Na ponta da cadeia (ou da pirâmide) estavam empresários que assumiram personas públicas que, aos olhos do grande público, pareciam acima de qualquer suspeita: eles se mostravam pessoas religiosas, revoltadas com a corrupção e dispostas a lutar por um país melhor.

A ostentação da fé, ali, parece ter servido como ferramenta para afastar todo tipo de desconfiança sobre os interesses privados de quem em público vendia riqueza e lucro fácil, não exatamente nessa ordem.

Jean Ribeiro, um dos sócios da Xland, posa como pai de família em sua página no Facebook. Sua foto de perfil simula um dos braços de Jesus Cristo crucificado e uma inscrição em inglês que significa "Na cruz eu dobro meu joelho onde seu sangue derramou por mim".

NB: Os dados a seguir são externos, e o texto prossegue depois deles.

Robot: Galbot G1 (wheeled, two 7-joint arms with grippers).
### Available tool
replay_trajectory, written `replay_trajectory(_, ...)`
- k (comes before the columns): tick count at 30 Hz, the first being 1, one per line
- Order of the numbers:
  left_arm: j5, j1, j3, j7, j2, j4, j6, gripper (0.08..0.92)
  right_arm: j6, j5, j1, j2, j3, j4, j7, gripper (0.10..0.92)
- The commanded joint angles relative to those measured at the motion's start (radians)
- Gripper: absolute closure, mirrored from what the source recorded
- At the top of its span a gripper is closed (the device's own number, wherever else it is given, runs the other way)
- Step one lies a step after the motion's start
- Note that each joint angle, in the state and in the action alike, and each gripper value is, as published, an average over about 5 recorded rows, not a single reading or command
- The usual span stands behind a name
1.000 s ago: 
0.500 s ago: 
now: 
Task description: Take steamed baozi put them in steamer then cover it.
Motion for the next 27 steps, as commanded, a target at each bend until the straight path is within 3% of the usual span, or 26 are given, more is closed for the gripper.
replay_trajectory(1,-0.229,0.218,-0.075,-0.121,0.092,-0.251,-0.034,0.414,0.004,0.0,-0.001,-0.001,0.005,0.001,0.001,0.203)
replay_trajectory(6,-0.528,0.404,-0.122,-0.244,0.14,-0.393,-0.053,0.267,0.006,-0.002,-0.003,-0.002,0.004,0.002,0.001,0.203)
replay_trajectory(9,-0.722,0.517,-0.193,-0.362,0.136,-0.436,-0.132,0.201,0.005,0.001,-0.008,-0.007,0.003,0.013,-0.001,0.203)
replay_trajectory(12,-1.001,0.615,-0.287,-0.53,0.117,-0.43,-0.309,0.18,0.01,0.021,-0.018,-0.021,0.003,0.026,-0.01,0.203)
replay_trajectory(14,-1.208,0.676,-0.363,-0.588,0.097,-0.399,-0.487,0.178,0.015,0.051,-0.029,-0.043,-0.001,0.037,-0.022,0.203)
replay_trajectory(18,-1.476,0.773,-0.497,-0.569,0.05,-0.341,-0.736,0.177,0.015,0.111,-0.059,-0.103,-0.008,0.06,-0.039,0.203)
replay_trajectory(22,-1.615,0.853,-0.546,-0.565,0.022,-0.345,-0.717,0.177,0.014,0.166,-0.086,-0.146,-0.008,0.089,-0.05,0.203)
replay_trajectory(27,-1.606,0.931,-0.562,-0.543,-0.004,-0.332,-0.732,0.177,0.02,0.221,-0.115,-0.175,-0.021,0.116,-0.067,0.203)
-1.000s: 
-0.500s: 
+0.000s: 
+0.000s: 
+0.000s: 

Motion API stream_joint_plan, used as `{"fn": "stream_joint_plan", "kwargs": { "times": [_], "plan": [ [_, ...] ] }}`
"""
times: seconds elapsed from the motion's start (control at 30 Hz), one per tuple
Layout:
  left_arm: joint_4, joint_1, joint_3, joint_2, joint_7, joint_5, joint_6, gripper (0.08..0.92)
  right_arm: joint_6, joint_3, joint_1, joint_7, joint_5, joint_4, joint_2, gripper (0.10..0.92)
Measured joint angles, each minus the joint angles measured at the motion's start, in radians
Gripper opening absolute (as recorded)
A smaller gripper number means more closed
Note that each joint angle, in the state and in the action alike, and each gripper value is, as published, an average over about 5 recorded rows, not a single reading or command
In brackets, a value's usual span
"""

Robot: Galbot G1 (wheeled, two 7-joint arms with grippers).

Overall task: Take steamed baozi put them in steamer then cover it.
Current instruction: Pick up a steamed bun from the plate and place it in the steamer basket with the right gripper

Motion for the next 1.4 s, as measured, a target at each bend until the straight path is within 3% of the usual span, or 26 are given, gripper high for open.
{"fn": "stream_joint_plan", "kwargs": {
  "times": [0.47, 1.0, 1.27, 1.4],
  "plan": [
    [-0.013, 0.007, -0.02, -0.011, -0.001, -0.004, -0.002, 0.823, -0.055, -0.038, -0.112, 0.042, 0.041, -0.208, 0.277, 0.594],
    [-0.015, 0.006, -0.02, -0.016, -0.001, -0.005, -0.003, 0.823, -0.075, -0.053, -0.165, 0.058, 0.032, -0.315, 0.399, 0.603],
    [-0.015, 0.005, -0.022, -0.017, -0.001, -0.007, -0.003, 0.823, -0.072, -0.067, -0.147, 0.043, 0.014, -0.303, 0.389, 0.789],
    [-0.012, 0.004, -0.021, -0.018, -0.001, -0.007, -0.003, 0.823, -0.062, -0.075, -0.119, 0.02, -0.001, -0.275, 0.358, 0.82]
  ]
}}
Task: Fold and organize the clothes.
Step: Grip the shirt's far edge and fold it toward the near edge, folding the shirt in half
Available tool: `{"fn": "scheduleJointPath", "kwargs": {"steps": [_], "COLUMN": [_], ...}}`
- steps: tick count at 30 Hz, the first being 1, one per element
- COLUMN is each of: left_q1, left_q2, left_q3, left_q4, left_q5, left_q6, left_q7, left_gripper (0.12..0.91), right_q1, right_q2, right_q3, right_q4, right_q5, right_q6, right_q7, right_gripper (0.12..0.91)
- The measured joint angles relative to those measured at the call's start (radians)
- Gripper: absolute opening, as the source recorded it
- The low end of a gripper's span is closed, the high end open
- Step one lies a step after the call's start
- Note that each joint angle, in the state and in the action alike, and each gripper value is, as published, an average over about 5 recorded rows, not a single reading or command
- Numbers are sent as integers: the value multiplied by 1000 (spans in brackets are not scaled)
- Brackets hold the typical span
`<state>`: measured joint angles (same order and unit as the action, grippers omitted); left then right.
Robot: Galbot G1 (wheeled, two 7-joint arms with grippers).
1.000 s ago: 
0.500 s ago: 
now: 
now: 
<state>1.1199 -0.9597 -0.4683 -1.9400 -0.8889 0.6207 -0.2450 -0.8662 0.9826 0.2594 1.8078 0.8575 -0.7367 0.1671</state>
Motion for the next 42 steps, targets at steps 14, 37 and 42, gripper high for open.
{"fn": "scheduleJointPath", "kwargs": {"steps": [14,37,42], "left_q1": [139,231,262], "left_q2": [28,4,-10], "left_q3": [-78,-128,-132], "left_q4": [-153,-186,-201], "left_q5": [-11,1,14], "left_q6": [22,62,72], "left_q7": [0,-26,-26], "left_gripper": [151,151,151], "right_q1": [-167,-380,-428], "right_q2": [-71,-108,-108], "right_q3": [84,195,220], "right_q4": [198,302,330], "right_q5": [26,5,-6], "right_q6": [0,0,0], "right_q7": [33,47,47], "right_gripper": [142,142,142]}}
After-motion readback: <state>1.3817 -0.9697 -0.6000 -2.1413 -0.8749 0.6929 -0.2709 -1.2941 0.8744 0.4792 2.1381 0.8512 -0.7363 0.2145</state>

Dias atrás, comentando uma postagem que criticava o parlamentar, Ribeiro saiu em apoio a um deputado bolsonarista de Mato Grosso do Sul que defendeu a leitura de "Minha Luta", de Adolf Hitler, na tribuna — com um exemplar nas mãos.

Gabriel Nascimento, o outro sócio, tem a conta trancada no Instagram, mas em sua descrição é possível ver que ele se define como um homem casado, trader especialista em "crypto" e que vive "por Cristo".

Ambos têm fotos em manifestações de apoio a Jair Bolsonaro (PL), ex-presidente que antes de deixar o cargo moveu meio mundo para ficar com R$ 16,5 milhões em joias presenteadas pela Arábia Saudita.

Toda vez que é pego em presepadas mundanas, Bolsonaro e companhia sacam do coldre alguma frase feita sobre perseguição a Cristo para convencer os mais bem-intencionados dos eleitores que só faz o que faz em nome da missão, Pátria, Deus, família etc.

Muitas vezes a citação da tríade é suficiente para desarmar os espíritos desconfiados de suas reais intenções.

A fascinação por metais preciosos não é o único ponto em comum entre o ídolo e seus adoradores do Acre.

Desde a história da Grávida de Taubaté, o Brasil parece ter se tornado uma incubadora de estelionatários que vendem histórias fantásticas e promessas de enriquecimento fácil e se aproveitam da boa-fé alheia para enriquecer em nome de Deus. Se tem uma profissão em alta hoje no país é a de coach messiânico. Eles não caem do pedestal mesmo quando sobem a montanha e colocam uma multidão em risco.

Nas redes, houve quem notasse a semelhança do caso dos atletas palmeirenses com os golpes aplicados por Jordan Belfort, o picareta interpretado por Leonardo DiCaprio no filme "O Lobo de Wall Street". Mais fácil resolver um cubo mágico do que perceber a enganação de quem mistura fé e oportunidade no mesmo balaio.

Vítimas e algozes parecem não ter se atentado a uma passagem bíblica a respeito de falsos profetas. Eles se aproximam disfarçados de ovelhas, mas no seu íntimo são como lobos devoradores. Está em Mateus, capítulo 7, versículo 15.